## Exercise prompt
Given the listing that follows, report all lines in which the string "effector" occurs.

## Study material
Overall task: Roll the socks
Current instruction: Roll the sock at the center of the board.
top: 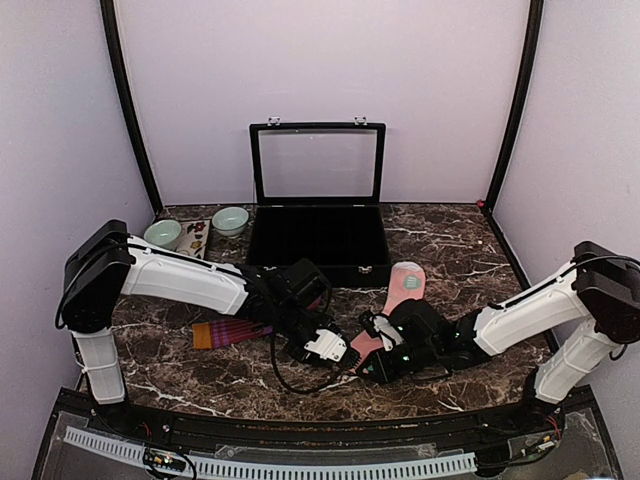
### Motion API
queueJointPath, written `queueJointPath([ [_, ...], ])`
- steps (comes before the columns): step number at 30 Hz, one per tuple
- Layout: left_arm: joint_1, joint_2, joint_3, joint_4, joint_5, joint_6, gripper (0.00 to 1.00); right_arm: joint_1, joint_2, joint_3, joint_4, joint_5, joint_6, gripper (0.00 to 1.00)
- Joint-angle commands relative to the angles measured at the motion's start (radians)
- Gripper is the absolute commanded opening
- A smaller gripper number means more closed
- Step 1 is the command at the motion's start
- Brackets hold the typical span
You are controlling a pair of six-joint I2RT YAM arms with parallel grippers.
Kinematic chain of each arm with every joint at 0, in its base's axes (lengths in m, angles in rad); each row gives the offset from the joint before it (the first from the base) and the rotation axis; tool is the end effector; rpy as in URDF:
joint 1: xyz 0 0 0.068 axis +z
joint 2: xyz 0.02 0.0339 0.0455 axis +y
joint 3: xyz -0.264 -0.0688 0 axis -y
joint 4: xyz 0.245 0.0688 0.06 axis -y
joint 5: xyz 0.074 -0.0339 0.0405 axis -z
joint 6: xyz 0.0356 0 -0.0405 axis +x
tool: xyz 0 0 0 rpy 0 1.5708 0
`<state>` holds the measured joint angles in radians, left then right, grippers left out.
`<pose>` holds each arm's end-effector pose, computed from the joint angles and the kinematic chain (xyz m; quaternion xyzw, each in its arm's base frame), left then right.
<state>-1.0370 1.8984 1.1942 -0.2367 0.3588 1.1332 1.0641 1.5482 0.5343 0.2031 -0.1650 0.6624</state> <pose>0.1896 -0.3453 0.1638 0.8532 0.3879 -0.1548 0.3126 0.1257 0.2386 0.1221 -0.2146 0.9008 0.3307 0.1821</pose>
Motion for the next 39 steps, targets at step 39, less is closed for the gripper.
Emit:
queueJointPath([
  [39,-0.016,0.048,0.039,0.057,-0.010,0.017,0.26,-0.039,0.021,-0.004,-0.076,-0.044,-0.061,0.06],
])
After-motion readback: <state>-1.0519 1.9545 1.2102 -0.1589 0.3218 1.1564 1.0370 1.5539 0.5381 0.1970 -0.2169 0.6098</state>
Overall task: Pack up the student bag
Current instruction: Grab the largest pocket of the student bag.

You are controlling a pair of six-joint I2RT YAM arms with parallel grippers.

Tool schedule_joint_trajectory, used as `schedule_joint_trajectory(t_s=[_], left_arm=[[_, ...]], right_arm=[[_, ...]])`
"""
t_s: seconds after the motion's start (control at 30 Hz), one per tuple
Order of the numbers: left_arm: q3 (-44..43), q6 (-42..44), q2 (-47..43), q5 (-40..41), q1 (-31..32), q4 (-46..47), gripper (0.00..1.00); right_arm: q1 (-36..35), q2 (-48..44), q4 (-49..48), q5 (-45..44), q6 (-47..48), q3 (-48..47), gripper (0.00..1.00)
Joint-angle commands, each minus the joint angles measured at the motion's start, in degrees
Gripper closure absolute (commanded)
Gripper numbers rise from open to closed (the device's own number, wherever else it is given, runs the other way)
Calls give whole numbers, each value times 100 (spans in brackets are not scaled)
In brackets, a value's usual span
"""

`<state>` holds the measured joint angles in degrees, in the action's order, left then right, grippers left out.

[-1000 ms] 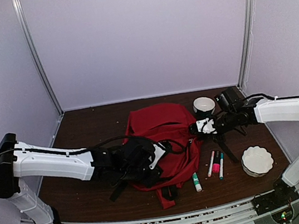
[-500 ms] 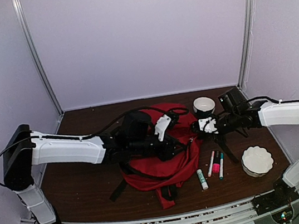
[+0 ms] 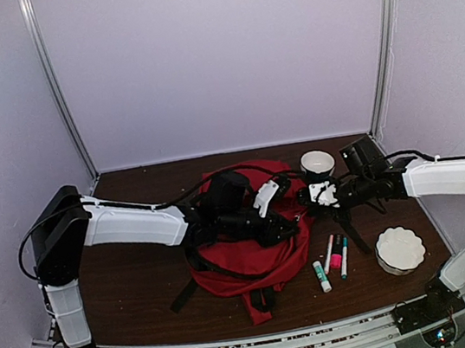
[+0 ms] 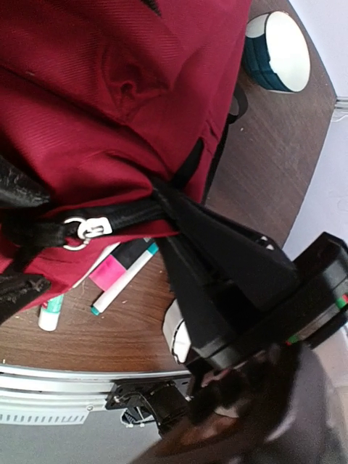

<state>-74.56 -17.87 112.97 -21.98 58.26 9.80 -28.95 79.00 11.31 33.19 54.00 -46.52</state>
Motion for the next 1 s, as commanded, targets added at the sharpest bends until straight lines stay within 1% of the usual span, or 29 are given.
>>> schedule_joint_trajectory(t_s=[0.0,0.2,0.27,0.53,0.83,0.9,0.93,0.97], left_arm=[[-273,82,169,-92,-34,214,73],[-192,35,116,-148,-59,233,86],[-109,19,55,-169,-69,236,88],[130,20,-167,-430,-69,177,100],[449,-127,-442,-645,-69,102,100],[473,-115,-457,-629,-69,57,94],[470,-105,-445,-632,-69,44,95],[457,-108,-424,-636,-69,65,98]], right_arm=[[-31,-157,-154,69,-120,-54,96],[-40,-148,-112,39,-102,-49,96],[-32,-141,-103,38,-101,-63,96],[-32,-74,-101,3,-94,-66,96],[-32,11,-57,-25,-94,-83,96],[-32,33,-74,-15,-109,-93,96],[-33,41,-81,-13,-122,-99,96],[-32,67,-76,-14,-137,-120,96]])
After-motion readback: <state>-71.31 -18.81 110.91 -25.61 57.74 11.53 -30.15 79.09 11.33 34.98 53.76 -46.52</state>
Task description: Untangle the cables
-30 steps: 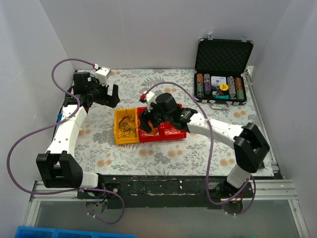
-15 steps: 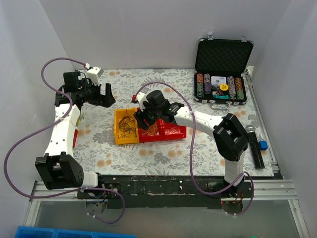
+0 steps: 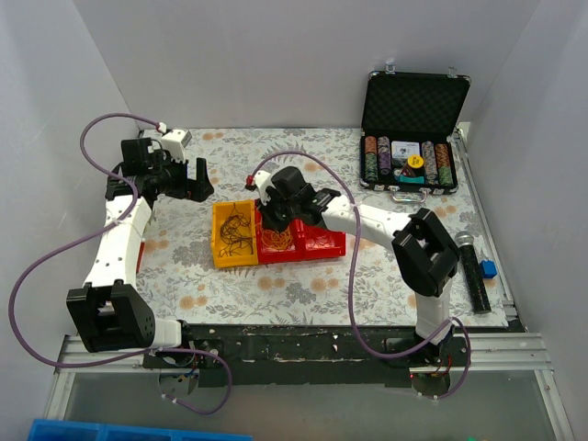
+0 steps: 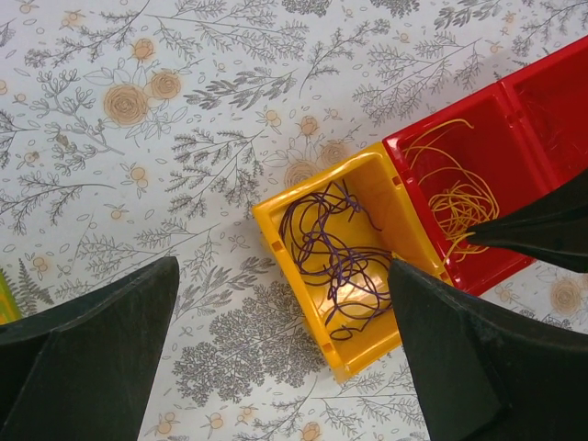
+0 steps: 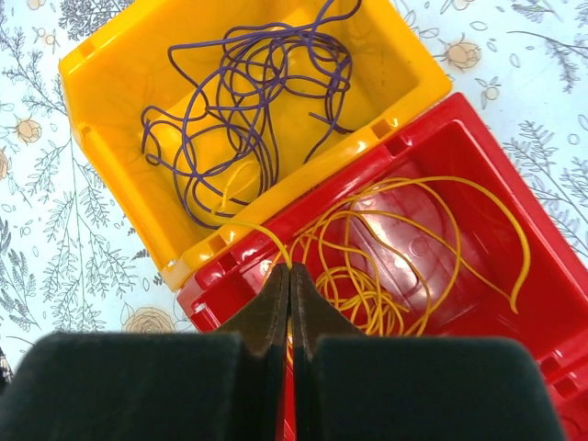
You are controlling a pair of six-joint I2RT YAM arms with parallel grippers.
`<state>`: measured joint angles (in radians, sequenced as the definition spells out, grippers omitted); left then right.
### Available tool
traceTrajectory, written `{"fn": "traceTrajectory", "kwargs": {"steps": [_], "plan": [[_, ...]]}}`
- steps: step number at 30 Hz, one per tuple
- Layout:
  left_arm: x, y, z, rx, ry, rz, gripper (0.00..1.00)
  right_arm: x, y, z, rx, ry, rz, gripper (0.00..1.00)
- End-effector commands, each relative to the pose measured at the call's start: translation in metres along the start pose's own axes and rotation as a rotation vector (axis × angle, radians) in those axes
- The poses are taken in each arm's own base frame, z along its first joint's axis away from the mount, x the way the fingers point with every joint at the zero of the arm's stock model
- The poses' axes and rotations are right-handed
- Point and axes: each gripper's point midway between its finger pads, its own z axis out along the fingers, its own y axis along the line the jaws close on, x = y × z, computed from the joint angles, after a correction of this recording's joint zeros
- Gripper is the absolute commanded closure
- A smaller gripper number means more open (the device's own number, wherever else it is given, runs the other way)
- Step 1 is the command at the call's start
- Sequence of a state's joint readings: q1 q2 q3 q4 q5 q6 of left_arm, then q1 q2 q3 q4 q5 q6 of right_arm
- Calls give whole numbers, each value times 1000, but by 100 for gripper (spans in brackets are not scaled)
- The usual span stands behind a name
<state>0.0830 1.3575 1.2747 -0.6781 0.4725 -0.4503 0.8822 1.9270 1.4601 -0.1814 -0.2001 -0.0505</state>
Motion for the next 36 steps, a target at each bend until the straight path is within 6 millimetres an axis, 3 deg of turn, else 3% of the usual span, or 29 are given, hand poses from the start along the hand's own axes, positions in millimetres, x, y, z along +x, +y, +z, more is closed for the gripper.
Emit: {"fn": "traceTrajectory", "kwargs": {"steps": [1, 7, 14, 17, 23, 25, 29, 32, 36], "plan": [[-8, 2, -10, -39, -58, 16, 2, -39, -10, -33, 62, -117, -5, 99], [-4, 4, -7, -47, -53, 6, 2, -36, -39, -55, 202, -172, 80, 99], [-6, 6, -7, -58, -54, -2, 2, -9, -68, -52, 355, -90, 151, 99], [-4, 7, -7, -60, -50, -3, 2, -8, -69, -50, 357, -97, 163, 99], [-3, 7, -8, -65, -52, -3, 2, 0, -65, -25, 320, -25, 219, 98], [-4, 8, -8, -76, -61, -1, 2, 0, -63, -21, 321, -23, 256, 91], [-1, 10, -6, -81, -54, -5, 2, -6, -55, -20, 297, -55, 275, 66], [0, 11, -4, -80, -46, -12, 2, -17, -53, -31, 293, -95, 276, 47], [2, 11, -1, -75, -40, -29, 2, -41, -45, -62, 283, -155, 259, 19]]}}
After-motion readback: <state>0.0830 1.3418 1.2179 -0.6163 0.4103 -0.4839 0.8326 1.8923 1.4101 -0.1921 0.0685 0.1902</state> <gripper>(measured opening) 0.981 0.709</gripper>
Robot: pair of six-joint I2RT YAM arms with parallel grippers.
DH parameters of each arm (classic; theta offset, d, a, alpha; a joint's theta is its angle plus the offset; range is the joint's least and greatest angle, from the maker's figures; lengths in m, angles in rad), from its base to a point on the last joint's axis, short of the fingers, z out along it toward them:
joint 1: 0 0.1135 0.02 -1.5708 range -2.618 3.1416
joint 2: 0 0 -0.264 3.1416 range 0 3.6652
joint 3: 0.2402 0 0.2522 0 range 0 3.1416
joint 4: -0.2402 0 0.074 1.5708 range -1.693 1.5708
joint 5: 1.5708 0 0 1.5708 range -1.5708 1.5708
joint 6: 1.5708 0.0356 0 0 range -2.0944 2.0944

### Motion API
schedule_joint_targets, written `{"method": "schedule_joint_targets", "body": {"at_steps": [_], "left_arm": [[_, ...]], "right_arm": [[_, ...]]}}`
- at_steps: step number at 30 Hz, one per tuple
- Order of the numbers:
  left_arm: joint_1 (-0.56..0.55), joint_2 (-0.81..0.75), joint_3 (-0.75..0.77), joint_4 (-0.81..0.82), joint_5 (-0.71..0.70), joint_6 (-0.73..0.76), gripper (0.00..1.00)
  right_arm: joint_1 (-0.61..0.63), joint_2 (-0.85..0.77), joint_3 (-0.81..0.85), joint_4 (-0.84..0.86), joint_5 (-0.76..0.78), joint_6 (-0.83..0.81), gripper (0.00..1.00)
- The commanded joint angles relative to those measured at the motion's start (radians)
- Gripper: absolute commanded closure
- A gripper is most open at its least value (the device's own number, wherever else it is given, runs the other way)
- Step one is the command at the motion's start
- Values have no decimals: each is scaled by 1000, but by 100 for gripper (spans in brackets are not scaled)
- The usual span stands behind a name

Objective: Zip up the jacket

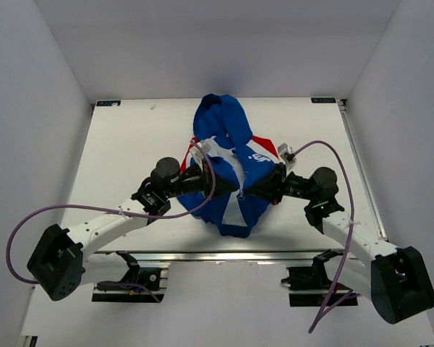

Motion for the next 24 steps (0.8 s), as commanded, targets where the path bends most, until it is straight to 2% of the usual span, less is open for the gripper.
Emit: {"method": "schedule_joint_targets", "body": {"at_steps": [1,24], "left_arm": [[1,-16,-1,39,24,2,100],[1,-25,-5,28,27,9,100]], "right_arm": [[4,4,3,86,2,17,100],[3,8,1,125,8,57,100]]}}
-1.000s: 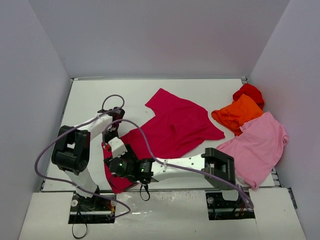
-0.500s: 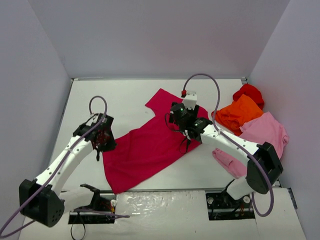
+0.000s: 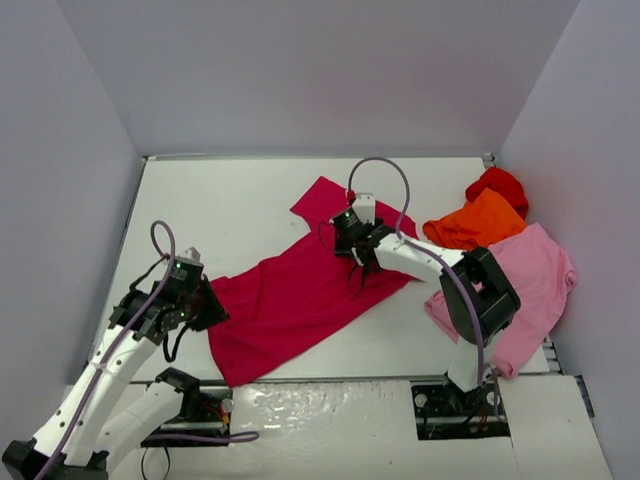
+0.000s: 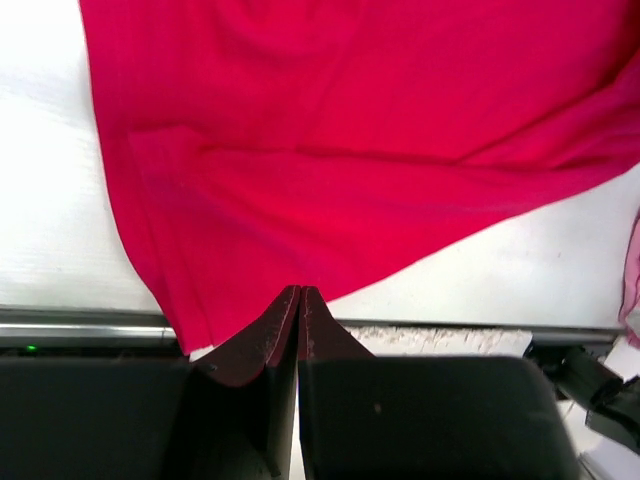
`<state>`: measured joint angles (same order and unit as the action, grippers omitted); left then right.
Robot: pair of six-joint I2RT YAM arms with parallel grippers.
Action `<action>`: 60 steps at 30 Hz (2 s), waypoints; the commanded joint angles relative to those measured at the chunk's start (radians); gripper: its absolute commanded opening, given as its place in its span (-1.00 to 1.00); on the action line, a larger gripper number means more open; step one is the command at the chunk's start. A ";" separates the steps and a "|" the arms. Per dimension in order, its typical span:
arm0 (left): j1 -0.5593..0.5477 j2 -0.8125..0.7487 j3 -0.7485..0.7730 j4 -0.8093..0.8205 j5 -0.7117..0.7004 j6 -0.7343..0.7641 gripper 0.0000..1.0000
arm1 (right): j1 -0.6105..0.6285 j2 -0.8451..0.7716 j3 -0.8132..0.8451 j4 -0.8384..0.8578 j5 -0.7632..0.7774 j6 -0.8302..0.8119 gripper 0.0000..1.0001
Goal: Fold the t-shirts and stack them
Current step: Fold the flattened tshirt in 1/3 of the way
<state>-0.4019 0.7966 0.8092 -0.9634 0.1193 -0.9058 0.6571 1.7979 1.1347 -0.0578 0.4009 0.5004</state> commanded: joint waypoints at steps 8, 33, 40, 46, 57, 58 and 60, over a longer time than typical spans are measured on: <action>-0.160 0.126 -0.058 0.145 0.033 -0.112 -1.00 | 0.001 0.000 0.038 0.032 -0.033 -0.011 0.24; -0.309 0.438 -0.071 0.278 -0.055 -0.142 -1.00 | -0.025 0.041 0.095 -0.007 0.006 -0.054 -1.00; -0.395 0.522 -0.030 0.221 -0.183 -0.172 -1.00 | -0.039 0.030 0.108 -0.015 0.012 -0.056 -1.00; -0.431 0.592 0.007 0.181 -0.251 -0.196 -1.00 | -0.046 0.031 0.115 -0.016 0.002 -0.055 -1.00; -0.451 0.653 0.009 0.201 -0.234 -0.206 -1.00 | -0.102 0.038 0.167 -0.020 -0.013 -0.074 -1.00; -0.451 0.652 0.008 0.200 -0.234 -0.206 -1.00 | -0.105 0.038 0.169 -0.020 -0.014 -0.078 -1.00; -0.451 0.645 0.006 0.198 -0.238 -0.210 -1.00 | -0.125 0.046 0.184 -0.020 -0.017 -0.084 -1.00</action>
<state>-0.8451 1.4513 0.7879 -0.7566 -0.0973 -1.0880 0.5682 1.8626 1.2561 -0.0891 0.3645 0.4407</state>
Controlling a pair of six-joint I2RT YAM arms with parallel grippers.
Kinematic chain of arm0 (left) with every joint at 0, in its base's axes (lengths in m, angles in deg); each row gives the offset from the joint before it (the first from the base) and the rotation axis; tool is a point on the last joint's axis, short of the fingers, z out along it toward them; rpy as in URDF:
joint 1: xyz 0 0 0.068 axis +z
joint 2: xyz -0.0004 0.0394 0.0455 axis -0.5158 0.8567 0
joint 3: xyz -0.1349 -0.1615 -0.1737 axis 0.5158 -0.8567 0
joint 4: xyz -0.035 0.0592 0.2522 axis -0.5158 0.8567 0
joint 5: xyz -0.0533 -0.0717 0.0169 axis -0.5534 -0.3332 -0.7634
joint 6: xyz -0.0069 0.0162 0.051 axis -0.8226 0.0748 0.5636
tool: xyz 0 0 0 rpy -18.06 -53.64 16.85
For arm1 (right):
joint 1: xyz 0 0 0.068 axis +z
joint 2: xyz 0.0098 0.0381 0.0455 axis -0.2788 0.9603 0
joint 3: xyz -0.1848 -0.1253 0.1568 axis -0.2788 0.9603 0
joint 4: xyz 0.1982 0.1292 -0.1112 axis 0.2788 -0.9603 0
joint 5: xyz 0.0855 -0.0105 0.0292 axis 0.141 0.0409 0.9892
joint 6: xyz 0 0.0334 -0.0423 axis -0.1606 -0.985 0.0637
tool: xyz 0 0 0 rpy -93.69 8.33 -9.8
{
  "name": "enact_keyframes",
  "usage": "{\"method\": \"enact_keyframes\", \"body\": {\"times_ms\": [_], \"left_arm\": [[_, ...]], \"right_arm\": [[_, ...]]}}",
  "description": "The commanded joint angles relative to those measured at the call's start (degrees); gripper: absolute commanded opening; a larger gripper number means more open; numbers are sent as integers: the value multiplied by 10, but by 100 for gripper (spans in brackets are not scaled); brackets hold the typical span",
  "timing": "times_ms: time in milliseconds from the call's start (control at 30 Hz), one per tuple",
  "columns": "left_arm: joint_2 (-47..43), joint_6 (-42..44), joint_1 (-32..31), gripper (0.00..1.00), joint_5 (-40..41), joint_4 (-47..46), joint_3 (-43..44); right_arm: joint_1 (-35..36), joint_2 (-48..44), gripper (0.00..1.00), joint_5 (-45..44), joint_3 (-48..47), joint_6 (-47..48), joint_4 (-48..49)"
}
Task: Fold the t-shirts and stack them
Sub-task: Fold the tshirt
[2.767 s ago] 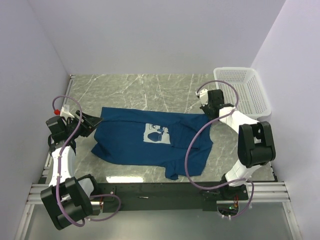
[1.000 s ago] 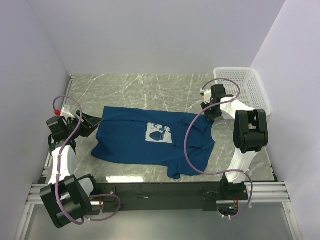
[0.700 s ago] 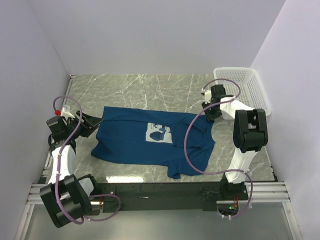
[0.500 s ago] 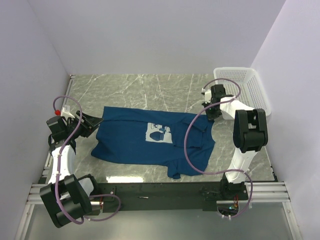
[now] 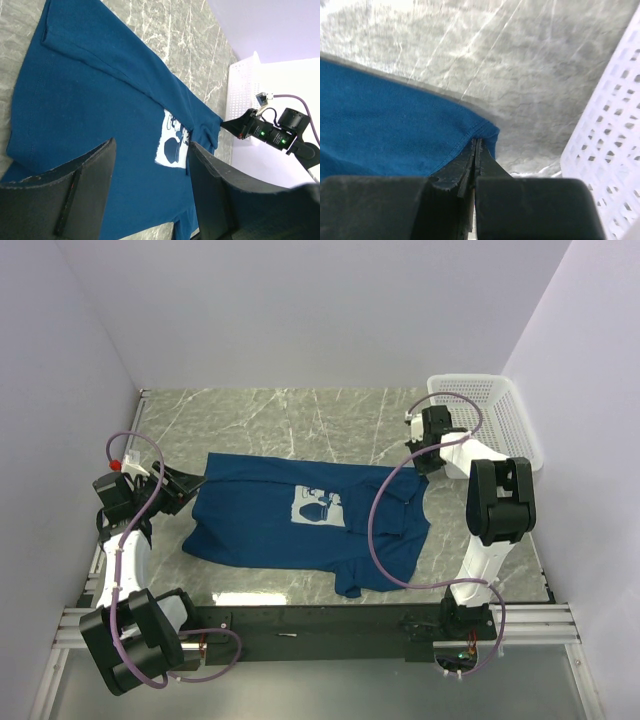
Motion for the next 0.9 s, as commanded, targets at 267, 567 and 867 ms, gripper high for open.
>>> {"method": "enact_keyframes", "body": {"times_ms": [267, 567, 867], "left_arm": [[0, 2, -2, 65, -11, -21, -2], [0, 2, -2, 65, -12, -22, -2], [3, 3, -2, 65, 12, -14, 3]], "right_arm": [[-3, 11, 0, -41, -63, 10, 31], [-2, 9, 28, -43, -61, 22, 26], [36, -39, 31, 72, -99, 50, -56]]}}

## Written solution
Kinematic chain of each arm with every joint at 0, in its base's axes (lengths in m, angles in rad); each row gives the offset from the joint before it (the first from the base) and the rotation axis; tool is the end effector; rpy as in URDF:
`<pose>` holds each arm's end-effector pose, computed from the joint angles and the kinematic chain (xyz m; quaternion xyzw, each in its arm's base frame), left then right.
- End-effector commands, each relative to the pose measured at the call's start: translation in metres along the start pose's own axes and rotation as a rotation vector (axis × angle, radians) in those axes

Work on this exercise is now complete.